Problem requirements
What lines of the data below hold the string "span"? Copy each one.

** Opening Data block block **

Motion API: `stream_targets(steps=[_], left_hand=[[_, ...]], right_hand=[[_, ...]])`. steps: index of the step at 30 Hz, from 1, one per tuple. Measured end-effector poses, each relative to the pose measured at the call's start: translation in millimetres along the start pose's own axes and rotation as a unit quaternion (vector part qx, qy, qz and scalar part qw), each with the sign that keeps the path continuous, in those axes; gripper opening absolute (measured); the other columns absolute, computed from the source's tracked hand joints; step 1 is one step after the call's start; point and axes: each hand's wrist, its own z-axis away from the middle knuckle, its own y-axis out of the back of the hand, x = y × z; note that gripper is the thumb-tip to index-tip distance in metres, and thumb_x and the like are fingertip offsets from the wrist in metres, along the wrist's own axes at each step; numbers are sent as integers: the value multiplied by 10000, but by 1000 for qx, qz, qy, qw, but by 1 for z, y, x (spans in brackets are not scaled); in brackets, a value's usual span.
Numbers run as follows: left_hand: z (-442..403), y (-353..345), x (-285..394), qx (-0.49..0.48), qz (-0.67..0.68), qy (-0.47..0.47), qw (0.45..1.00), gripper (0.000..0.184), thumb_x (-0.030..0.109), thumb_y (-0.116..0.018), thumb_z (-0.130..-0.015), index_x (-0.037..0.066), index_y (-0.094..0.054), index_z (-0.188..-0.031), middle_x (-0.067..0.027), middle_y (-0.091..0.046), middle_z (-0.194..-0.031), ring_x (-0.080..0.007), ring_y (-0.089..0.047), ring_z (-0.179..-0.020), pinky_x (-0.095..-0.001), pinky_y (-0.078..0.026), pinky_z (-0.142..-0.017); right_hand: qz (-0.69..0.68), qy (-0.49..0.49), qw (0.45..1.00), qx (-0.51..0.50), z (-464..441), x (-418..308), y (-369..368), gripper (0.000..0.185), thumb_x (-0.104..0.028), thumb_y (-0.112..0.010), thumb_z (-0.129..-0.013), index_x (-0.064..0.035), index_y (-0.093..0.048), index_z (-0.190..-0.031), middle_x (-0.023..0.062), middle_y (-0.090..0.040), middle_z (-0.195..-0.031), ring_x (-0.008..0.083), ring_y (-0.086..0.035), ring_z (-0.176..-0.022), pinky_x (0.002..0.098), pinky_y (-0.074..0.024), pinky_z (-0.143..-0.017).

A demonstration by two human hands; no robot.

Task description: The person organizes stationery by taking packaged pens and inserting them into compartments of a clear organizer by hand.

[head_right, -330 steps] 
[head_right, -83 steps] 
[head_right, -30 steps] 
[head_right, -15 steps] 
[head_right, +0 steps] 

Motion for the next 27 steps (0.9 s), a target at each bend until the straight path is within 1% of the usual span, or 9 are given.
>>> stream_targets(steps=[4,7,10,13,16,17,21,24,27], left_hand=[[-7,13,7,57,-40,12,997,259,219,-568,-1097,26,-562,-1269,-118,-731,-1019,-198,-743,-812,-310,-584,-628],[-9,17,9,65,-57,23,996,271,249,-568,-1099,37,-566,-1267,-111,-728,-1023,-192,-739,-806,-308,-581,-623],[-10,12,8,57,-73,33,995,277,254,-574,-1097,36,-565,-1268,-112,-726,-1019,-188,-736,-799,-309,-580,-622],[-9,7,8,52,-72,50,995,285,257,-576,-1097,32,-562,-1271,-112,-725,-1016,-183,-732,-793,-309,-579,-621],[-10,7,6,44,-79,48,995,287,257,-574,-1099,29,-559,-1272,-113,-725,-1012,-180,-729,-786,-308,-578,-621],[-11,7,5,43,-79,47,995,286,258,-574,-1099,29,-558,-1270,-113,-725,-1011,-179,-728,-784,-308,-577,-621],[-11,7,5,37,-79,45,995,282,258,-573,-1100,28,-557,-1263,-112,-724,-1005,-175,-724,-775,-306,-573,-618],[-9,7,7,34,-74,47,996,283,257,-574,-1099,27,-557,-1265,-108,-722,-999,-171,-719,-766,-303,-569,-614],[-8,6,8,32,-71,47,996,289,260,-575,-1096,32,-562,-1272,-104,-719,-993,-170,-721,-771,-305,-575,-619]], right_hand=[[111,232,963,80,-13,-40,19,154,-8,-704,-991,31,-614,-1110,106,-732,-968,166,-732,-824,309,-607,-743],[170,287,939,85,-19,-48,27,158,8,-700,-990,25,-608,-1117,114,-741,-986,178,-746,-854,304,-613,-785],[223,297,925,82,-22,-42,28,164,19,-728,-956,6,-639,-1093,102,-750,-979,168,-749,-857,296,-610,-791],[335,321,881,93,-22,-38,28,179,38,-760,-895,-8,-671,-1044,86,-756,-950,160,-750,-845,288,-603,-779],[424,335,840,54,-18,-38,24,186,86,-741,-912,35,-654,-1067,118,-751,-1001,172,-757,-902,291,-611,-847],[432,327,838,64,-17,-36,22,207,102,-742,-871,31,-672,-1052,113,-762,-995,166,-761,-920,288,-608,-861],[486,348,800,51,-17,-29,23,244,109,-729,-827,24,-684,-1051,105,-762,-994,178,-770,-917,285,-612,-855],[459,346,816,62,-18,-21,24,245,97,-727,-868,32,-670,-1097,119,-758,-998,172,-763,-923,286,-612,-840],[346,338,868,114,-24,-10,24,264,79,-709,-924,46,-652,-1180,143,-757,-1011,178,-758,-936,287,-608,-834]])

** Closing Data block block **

Task response
Motion API: `stream_targets(steps=[_], left_hand=[[_, ...]], right_hand=[[_, ...]])`. steps: index of the step at 30 Hz, from 1, one per tuple. Measured end-effector poses, each relative to the pose measured at the call's start: translation in millimetres along the start pose's own axes and rotation as a unit quaternion (vector part qx, qy, qz and scalar part qw), each with the sign that keeps the path continuous, in those axes; gripper opening absolute (measured); the other columns absolute, computed from the source's tracked hand joints; step 1 is one step after the call's start; point and axes: each hand's wrist, its own z-axis away from the middle knuckle, its own y-axis out of the back of the hand, x = y × z; note that gripper is the thumb-tip to index-tip distance in metres, and thumb_x and the like are fingertip offsets from the wrist in metres, along the wrist's own axes at each step; numbers are sent as integers: the value multiplied by 10000, but by 1000 for qx, qz, qy, qw, but by 1 for z, y, x (spans in brackets are not scaled); in brackets, a value's usual span.
Motion for the next 27 steps (0.9 s), a target at each bend until the straight path is within 1% of the usual span, or 9 are given.

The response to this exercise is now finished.